** Opening GIVEN INFORMATION block **

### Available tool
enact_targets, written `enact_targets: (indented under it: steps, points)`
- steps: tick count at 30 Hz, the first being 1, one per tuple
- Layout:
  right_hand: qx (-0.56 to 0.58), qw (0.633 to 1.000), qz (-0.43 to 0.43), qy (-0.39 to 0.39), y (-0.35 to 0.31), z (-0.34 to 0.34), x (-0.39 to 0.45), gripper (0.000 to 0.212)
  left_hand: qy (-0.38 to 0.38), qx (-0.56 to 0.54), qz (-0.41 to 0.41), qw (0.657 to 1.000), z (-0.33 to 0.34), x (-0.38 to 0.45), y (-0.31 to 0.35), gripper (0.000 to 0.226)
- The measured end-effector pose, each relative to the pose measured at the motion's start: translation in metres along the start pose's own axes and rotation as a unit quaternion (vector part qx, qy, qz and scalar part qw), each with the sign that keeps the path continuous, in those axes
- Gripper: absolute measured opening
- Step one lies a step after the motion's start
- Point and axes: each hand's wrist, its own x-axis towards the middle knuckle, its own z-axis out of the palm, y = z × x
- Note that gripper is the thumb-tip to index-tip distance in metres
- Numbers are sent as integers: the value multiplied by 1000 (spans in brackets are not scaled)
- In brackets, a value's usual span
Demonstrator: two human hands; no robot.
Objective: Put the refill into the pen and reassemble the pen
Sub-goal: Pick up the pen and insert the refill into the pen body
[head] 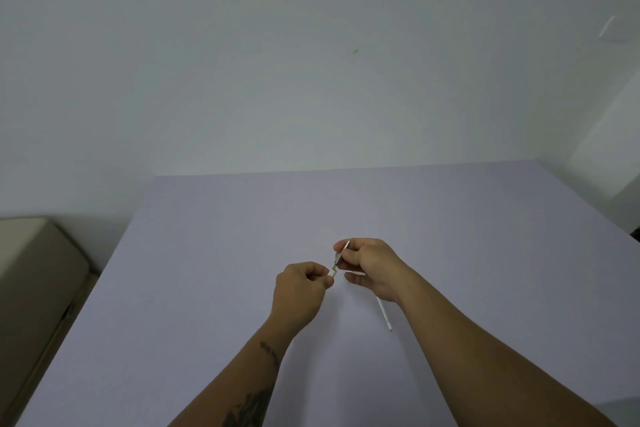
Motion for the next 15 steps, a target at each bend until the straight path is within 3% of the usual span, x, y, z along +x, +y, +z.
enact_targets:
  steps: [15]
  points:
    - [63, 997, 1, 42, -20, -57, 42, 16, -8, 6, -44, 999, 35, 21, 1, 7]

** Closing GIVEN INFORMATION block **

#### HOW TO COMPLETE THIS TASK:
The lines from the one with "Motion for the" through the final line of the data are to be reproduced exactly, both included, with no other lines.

#### FINISHED TASK:
Motion for the next 15 steps, a target at each bend until the straight path is within 3% of the usual span, x, y, z along +x, +y, +z.
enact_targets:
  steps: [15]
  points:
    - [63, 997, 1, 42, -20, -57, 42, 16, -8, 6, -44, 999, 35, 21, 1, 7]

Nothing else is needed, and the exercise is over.